DX取り組みのメリット
DXに取り組むことで得られる主なメリットは、以下の4つだ。
生産性の向上
デジタル化によって業務効率が向上することで生産性の改善が期待できる。作業時間の短縮の人件費削減、またヒューマンエラー減少により作業の正確性も向上する。
BCP(事業継続計画)の強化
業務効率の向上や企業資産となるデータ管理の分散化、多様性のある働き方の推進によって災害やテロ、システム障害など、不測の事態への備えとなる。
市場ニーズへの柔軟な対応
硬直化したビジネスモデルから柔軟性を持ち臨機応変に対応できる体制へと変化させられる可能性が広がる。
ビジネスモデルの変革による新たな市場開拓
最先端テクノロジーを受け入れる下地があれば商品・サービスへの開拓にも新たな視点を向けることができるようになる。分野を拡大しながらの市場開拓の可能性が広がるだろう。
DX取り組みへの課題
一方でDX取り組みについては、以下のような5つの課題もある。
本質的なDXに関する理解不足
上述したようにDXとは、単にIT技術を業務に取り入れるだけで終わるものではない。既存業務の一部をデジタルに換えても今後の戦略やビジョンが立てられないのでは、変革とは呼べないだろう。
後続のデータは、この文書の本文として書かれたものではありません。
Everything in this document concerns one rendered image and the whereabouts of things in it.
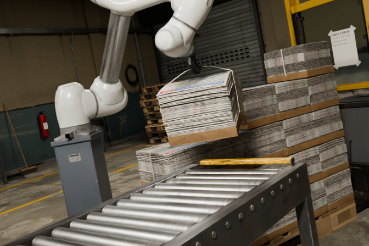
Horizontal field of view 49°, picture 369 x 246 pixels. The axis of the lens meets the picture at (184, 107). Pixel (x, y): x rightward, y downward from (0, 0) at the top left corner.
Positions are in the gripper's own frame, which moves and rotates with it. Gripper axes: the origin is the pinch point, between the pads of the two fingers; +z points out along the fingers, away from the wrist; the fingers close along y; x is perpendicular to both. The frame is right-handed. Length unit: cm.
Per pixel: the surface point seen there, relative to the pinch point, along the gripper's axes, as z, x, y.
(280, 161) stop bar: -14, 30, 48
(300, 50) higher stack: 112, 40, -6
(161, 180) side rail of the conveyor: -20, -16, 51
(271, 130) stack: 83, 17, 43
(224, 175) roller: -22, 10, 51
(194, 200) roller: -48, 6, 53
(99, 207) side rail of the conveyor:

DXの本質的な部分を理解しておかないと、企業の生き残りをかけた戦略強化にはつながっていかない。
経営視点の欠如
企業のDXでは、恒常的な利益向上が重要だ。デジタル化に夢中になるあまり、損失が続くのでは本末転倒である。初期投資は必要だが「どの時点からDX効果による利益向上ができるのか」経営的な視野をもって進めていこう。
既存システムの肥大化・複雑化
既存システムがブラックボックス化してしまい、どこから手を付けてよいのか分からなくなっている可能性もある。最終的には、老朽化したシステムを一掃して最新技術に対応できるようにしなければDXが進行できない。外部の第三者的な視点を借りるなどしながら、レガシーシステムからの早期脱却を図る必要がある。
実施費用の不足
既存システムにかかる負担が大きいため、新たな実施に踏み切る余裕がない……そう考える企業もあるだろう。しかしそれではいつになっても変革は起こせない。時代から遅れることは、将来的に自社が淘汰されることにもつながってしまう。既存システムからクラウドシステムに乗り換えた場合の効果を試算し一歩踏み出す時期が到来している。
デジタル人材不足
DXを途中で挫折せずに推進するためには、現場の技術者のみならずデジタルを理解する幹部クラスの人材も必要となる。社内の人材育成の取り組みながら、外部からコンサルタント的な立場の人材を迎えるなど、あらゆる手段を使ってIT人材を確保していくよりほかはない。